Let Pig stay.

At the heart of Wayne County Superior Court proceedings stemming from the suit in J.F. Coley v. Tom Artis (1908) was a dispute over 30 acres of land.  Thomas “Tom Pig” Artis began renting the property in 1881 from W.J. Exum.  In 1892, Exum’s widow Mary sold it to Napoleon “Pole” Hagans.  In 1896, after Napoleon’s death, the land passed to his sons Henry and William S. Hagans, and in 1899 Henry sold his interest to his brother.  In 1908, William S. Hagans sold the 30 acres to J.F. Coley.  Coley filed suit when Tom Artis laid claim to it, arguing that Napoleon had sold it to him.  Tom claimed that the 800 lbs. of cotton he tendered to Napoleon Hagans (and later, his son William) was interest on a mortgage, but William Hagans and other witnesses maintained that the payment was rent. (Tom also testified that he rented the “Adam Artis place.”) William testified that his father was in feeble health in 1896 when he called him and his brother Henry together “under the cart shelter” to tell them he would not live long and did not know to whom the land would fall.  William testified that Pole asked them to let “Pig” stay on as long as he paid rent, and they promised to do so.  Tom Franks testified that “Pole was a first-rate business man.” Jonah Williams, Adam Artis’ brother, testified that he borrowed money from Napoleon to open a brickyard in the spring of 1893 and had preached his funeral.  He also noted that “Tom married my sister [Loumiza Artis].  He is not a member of my church.  I turned him out.  He is a Primitive Baptist.  I preached Napoleon Hagans’ funeral.”)  Jesse Artis, another of Adam Artis’ brothers, testified that he had worked on Napoleon’s property as a carpenter for 18 years and noted, “I don’t know that Tom and I are any kin, just by marriage.”   John Rountree testified that he was a tenant renting on thirds.  Simon Exum, Delilah Artis‘ husband, testified: “I am no kin to Tom [Artis] as far as I know, except by Adam.  His first wife was my wife’s sister.”  H.S. Reid testified that he was Tom Artis’ son-in-law.  The court found for Coley and against Artis.

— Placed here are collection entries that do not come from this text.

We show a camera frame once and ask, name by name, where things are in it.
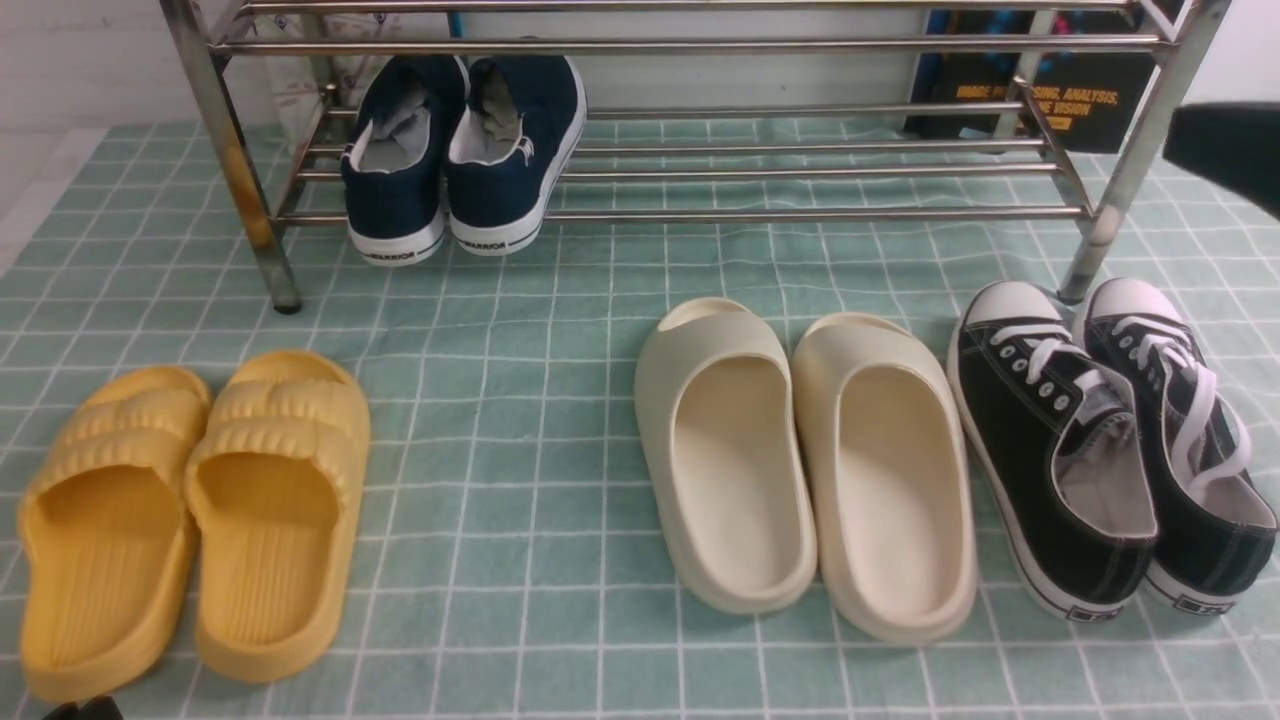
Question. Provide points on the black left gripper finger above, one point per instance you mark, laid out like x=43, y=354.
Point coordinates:
x=99, y=708

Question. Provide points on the black canvas sneaker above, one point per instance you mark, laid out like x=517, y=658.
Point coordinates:
x=1057, y=434
x=1216, y=532

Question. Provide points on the stainless steel shoe rack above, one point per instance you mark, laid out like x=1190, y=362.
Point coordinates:
x=1109, y=27

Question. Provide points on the left yellow rubber slipper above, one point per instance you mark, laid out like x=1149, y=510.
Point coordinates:
x=108, y=536

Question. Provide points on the yellow rubber slipper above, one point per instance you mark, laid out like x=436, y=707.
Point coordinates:
x=275, y=488
x=108, y=536

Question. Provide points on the right yellow rubber slipper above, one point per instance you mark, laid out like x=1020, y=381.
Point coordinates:
x=275, y=488

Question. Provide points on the green checkered cloth mat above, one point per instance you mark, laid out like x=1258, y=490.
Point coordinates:
x=509, y=562

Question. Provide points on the left navy blue sneaker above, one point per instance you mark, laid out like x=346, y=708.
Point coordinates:
x=392, y=167

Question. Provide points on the navy blue sneaker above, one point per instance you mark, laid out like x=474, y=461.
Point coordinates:
x=523, y=119
x=392, y=167

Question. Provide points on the clear plastic bag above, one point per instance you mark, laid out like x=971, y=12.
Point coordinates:
x=296, y=81

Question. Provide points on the left cream foam slide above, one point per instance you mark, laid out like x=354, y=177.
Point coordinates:
x=714, y=404

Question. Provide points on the cream foam slide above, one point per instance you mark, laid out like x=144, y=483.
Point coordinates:
x=714, y=404
x=885, y=457

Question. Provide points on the right navy blue sneaker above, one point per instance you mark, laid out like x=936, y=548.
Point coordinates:
x=523, y=119

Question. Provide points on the right cream foam slide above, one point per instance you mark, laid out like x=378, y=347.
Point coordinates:
x=885, y=457

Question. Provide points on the black book with orange text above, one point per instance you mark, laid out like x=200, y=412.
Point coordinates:
x=1089, y=99

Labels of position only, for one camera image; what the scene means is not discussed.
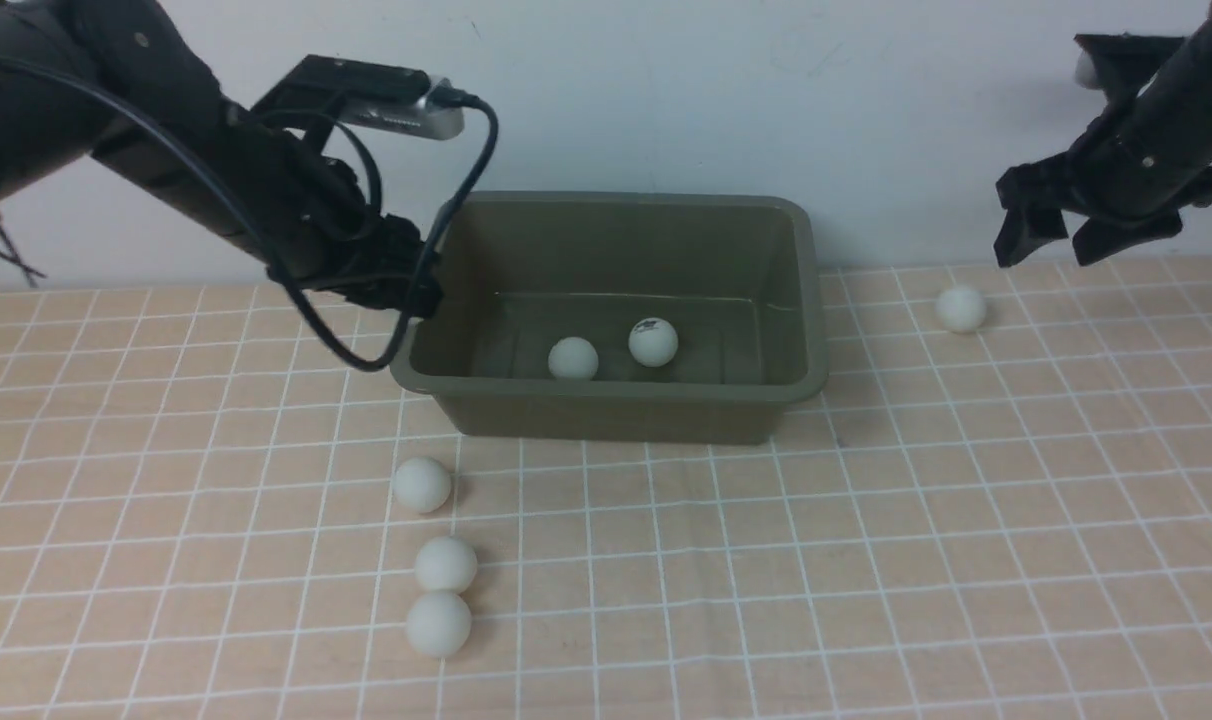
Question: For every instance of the white ping-pong ball with logo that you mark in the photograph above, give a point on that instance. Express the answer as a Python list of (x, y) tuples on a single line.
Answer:
[(653, 342)]

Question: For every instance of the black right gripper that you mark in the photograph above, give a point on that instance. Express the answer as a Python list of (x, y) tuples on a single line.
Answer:
[(1128, 196)]

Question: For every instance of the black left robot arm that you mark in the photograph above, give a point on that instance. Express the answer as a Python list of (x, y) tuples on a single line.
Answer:
[(133, 51)]

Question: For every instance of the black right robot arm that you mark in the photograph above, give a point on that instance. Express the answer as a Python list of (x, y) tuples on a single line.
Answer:
[(1158, 90)]

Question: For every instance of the olive green plastic bin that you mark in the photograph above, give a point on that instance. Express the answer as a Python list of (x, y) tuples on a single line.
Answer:
[(737, 276)]

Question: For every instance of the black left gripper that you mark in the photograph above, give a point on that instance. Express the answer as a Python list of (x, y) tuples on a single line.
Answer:
[(332, 239)]

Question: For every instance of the white ping-pong ball bottom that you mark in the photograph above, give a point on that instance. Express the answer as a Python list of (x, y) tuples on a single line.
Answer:
[(438, 624)]

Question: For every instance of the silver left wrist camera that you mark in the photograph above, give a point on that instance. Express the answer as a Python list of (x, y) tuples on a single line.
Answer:
[(321, 92)]

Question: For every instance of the beige grid tablecloth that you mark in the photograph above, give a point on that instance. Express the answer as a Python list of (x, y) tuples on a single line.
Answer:
[(197, 521)]

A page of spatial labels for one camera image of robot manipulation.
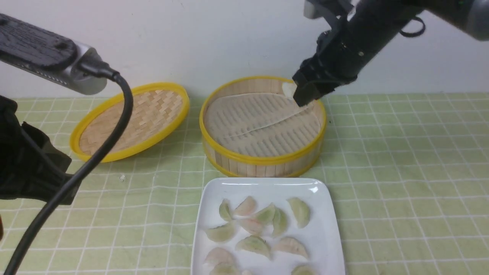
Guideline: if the small green dumpling top left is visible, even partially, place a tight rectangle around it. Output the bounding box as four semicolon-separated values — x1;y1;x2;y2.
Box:
219;199;233;222

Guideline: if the green dumpling top centre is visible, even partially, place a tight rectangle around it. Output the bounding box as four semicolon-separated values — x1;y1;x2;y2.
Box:
252;203;275;226

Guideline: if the pale dumpling lower right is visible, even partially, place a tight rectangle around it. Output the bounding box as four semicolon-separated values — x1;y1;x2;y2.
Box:
272;237;310;260

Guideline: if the green dumpling centre right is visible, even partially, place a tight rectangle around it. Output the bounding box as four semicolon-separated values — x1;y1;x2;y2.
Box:
271;207;288;238

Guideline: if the white square plate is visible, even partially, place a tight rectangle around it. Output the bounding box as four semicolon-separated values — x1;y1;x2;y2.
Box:
190;178;346;275

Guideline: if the green checked tablecloth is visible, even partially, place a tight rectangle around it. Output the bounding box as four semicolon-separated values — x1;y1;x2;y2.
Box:
18;93;489;275

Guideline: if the pink dumpling top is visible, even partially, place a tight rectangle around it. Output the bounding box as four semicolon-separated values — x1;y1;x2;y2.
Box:
233;196;257;217

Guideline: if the white dumpling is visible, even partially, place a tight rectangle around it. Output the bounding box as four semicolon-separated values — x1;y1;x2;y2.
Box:
282;82;297;99

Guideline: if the pink dumpling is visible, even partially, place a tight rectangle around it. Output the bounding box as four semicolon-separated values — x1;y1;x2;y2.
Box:
233;196;257;217
237;218;264;236
204;247;236;267

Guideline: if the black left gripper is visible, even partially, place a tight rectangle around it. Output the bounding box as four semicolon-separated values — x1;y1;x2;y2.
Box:
0;96;72;202

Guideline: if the green dumpling lower centre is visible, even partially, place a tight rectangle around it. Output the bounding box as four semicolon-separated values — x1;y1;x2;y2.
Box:
235;235;272;260

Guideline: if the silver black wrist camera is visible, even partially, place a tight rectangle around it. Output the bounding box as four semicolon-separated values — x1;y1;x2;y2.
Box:
0;14;107;95

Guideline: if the green dumpling top right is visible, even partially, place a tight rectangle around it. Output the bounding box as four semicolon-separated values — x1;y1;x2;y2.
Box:
287;197;311;228

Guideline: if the beige steamer liner cloth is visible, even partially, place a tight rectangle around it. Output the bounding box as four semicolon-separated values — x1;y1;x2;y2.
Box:
203;93;324;158

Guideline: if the yellow rimmed bamboo steamer lid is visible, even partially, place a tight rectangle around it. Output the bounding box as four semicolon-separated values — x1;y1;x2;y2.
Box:
70;83;190;163

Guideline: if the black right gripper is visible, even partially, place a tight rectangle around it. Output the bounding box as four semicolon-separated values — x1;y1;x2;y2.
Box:
292;0;422;107

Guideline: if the green dumpling bottom right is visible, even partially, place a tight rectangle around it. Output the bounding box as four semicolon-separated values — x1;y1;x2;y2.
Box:
291;264;319;275

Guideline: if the yellow rimmed bamboo steamer basket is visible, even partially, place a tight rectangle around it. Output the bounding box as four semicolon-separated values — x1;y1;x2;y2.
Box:
199;76;328;178

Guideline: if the black camera cable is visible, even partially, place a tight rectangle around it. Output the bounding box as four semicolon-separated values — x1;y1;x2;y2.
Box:
3;61;134;275

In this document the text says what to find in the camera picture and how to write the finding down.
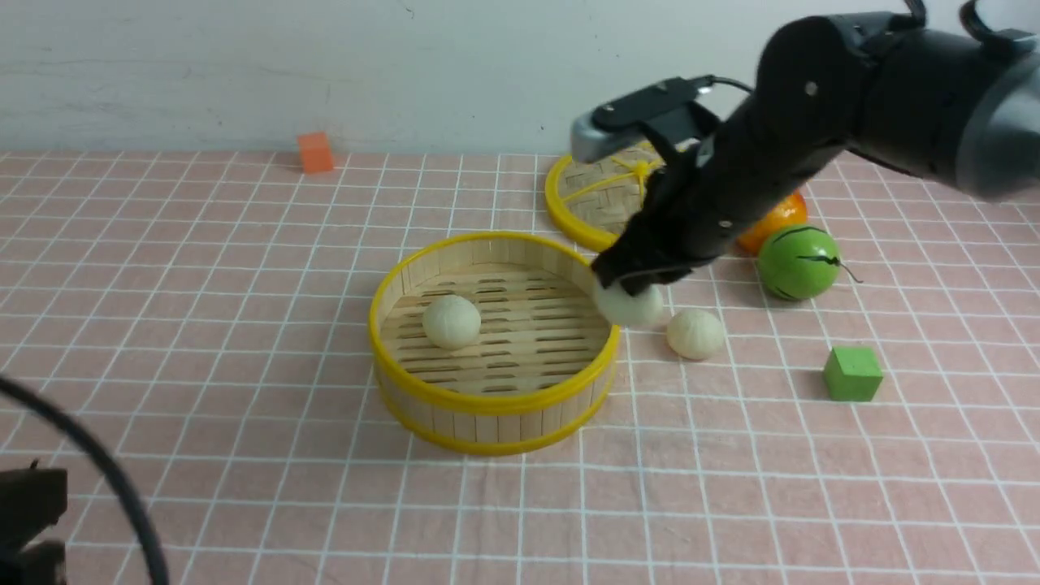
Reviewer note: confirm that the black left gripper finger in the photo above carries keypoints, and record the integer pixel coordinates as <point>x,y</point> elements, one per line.
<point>33,499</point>

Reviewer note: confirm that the green toy watermelon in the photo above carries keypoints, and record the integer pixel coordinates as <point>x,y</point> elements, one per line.
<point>799,262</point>

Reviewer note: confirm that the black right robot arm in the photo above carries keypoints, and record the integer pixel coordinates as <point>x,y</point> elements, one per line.
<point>961,111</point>

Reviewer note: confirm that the orange cube block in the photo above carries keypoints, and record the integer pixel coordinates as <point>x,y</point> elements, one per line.
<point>315,153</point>

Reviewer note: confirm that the pink checkered tablecloth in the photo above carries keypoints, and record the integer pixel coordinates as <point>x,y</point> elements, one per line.
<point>205,315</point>

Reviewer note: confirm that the orange yellow toy pear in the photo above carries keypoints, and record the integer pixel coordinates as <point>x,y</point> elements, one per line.
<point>789,212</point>

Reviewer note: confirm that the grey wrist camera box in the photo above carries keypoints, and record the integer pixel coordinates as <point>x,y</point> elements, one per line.
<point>666,114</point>

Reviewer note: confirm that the green cube block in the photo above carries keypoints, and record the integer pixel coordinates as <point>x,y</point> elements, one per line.
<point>852,374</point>

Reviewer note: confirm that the yellow-rimmed woven steamer lid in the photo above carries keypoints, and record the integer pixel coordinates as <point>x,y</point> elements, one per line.
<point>591,203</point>

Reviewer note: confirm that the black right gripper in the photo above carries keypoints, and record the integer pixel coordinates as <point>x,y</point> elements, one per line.
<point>692,213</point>

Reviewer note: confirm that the yellow-rimmed bamboo steamer tray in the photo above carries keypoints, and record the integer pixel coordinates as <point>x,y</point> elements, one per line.
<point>543,363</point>

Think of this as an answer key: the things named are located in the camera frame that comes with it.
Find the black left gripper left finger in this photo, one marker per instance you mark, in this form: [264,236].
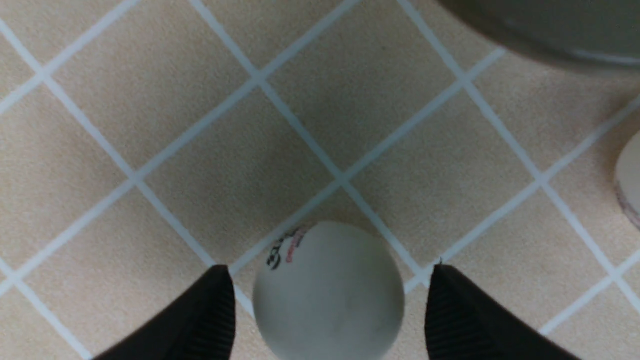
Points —
[199,325]

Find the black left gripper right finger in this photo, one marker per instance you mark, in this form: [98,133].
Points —
[462,322]

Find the white ball with logo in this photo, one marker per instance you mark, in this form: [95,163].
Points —
[627,180]

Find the checkered beige tablecloth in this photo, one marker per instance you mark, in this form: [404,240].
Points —
[143,141]

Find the olive plastic bin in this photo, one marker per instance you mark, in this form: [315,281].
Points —
[587,34]

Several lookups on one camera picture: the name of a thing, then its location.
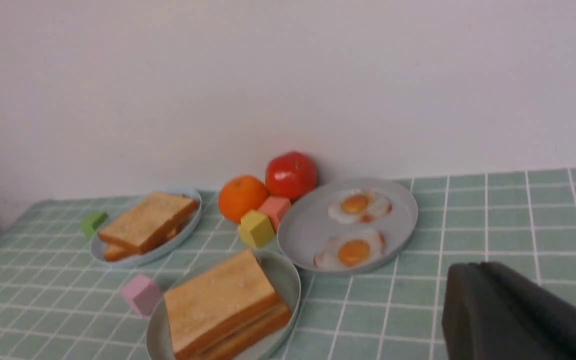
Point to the salmon foam cube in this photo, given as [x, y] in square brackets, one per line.
[275, 209]

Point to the yellow foam cube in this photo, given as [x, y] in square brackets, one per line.
[255, 229]

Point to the toast slice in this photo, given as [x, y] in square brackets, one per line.
[115, 252]
[206, 308]
[142, 227]
[247, 334]

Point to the fried egg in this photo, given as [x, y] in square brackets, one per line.
[361, 205]
[350, 250]

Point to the red tomato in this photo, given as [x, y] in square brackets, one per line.
[291, 175]

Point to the orange fruit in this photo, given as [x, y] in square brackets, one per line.
[241, 195]

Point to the back fried egg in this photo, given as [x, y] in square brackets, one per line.
[361, 205]

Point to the front fried egg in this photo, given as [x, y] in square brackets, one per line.
[350, 250]

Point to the grey egg plate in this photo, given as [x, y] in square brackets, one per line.
[307, 227]

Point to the green serving plate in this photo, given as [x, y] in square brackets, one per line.
[284, 277]

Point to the light blue bread plate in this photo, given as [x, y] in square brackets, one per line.
[97, 247]

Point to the pink foam cube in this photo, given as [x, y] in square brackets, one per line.
[142, 294]

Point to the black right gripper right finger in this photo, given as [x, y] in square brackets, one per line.
[547, 317]

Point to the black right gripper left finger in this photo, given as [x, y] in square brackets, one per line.
[491, 317]

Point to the green foam cube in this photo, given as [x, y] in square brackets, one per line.
[91, 222]

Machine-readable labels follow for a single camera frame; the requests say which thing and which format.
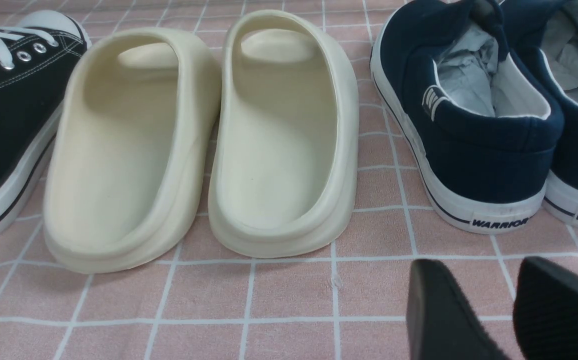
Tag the black lace sneaker right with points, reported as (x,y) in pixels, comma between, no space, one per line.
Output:
(37,57)

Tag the cream slipper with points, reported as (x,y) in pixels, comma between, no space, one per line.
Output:
(283,178)
(127,170)

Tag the navy canvas shoe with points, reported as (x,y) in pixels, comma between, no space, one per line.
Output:
(481,128)
(544,35)

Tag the cream slipper right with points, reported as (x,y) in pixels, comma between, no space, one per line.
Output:
(283,178)

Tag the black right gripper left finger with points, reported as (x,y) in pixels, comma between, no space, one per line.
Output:
(441,324)

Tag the pink checkered tablecloth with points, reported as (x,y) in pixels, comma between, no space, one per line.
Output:
(200,301)

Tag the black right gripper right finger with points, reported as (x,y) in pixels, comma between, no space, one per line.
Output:
(545,310)

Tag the cream slipper left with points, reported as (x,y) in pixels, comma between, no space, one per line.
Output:
(127,170)

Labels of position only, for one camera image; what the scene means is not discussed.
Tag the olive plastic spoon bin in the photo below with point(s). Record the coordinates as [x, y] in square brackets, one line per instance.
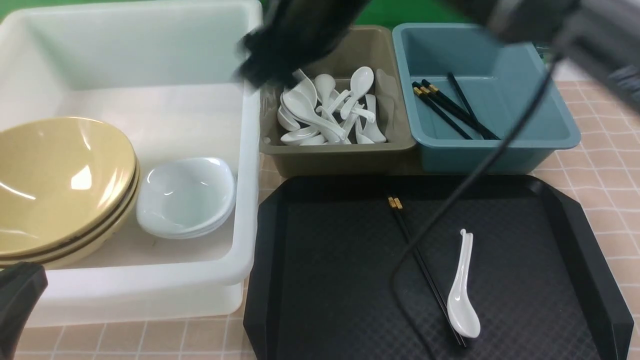
[370, 46]

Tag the stacked white dish top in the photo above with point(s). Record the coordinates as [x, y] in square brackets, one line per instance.
[180, 222]

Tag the large white plastic tub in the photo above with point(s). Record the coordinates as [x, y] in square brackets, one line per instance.
[163, 72]

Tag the white spoon front left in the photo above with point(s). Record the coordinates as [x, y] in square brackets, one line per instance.
[300, 106]

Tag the stacked white dish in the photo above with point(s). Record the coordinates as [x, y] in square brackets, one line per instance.
[180, 222]
[165, 229]

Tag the green cloth backdrop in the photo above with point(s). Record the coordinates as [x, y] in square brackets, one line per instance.
[385, 13]

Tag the teal plastic chopstick bin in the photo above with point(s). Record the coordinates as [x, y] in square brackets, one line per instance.
[499, 81]

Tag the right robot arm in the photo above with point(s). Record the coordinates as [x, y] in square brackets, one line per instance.
[600, 36]

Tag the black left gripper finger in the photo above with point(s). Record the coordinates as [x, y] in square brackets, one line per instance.
[21, 287]

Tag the white square sauce dish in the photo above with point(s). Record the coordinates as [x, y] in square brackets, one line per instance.
[194, 181]

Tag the stacked yellow bowl top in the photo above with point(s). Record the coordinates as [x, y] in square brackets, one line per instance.
[117, 220]

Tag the white spoon upright bowl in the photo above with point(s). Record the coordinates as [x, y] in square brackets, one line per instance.
[360, 83]

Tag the stacked yellow bowl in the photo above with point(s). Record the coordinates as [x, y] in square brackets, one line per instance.
[117, 220]
[110, 235]

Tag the yellow noodle bowl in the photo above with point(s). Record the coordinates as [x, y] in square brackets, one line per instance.
[59, 177]

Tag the stacked white dish bottom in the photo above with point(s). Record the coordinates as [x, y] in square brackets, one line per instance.
[165, 229]

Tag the black plastic serving tray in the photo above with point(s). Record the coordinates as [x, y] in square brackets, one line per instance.
[325, 248]

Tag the stacked yellow bowl bottom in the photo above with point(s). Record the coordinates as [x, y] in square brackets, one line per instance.
[110, 235]

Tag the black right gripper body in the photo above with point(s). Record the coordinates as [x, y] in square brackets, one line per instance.
[294, 35]

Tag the black chopstick in teal bin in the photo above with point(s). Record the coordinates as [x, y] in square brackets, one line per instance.
[425, 96]

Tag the white ceramic soup spoon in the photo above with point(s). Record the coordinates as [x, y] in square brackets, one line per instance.
[462, 315]

[Sidenote: The Artises, Haganses and Reids were neighbors in the Eureka area of Wayne County for generations. Tom Artis’ mother Celia Artis and Henry S. Reid’s grandmother Rhoda Reid were the wealthiest free women of color in the county. Adam Artis married Napoleon Hagans’ half-sister Frances Seaberry. Adam’s sister Loumiza married Tom Artis. Henry S. Reid, son of Washington and Penninah Reid, married Tom Artis’ daughter. Henry’s first cousin Henry Reid, son of John and Mozana Hall Reid, married Adam Artis’ daughter Georgianna Artis. Adam Artis’ son William Marshall Artis and grandson Leslie Artis married Tom Artis’ neices, Etta and Minnie Diggs. And on and on. — LYH]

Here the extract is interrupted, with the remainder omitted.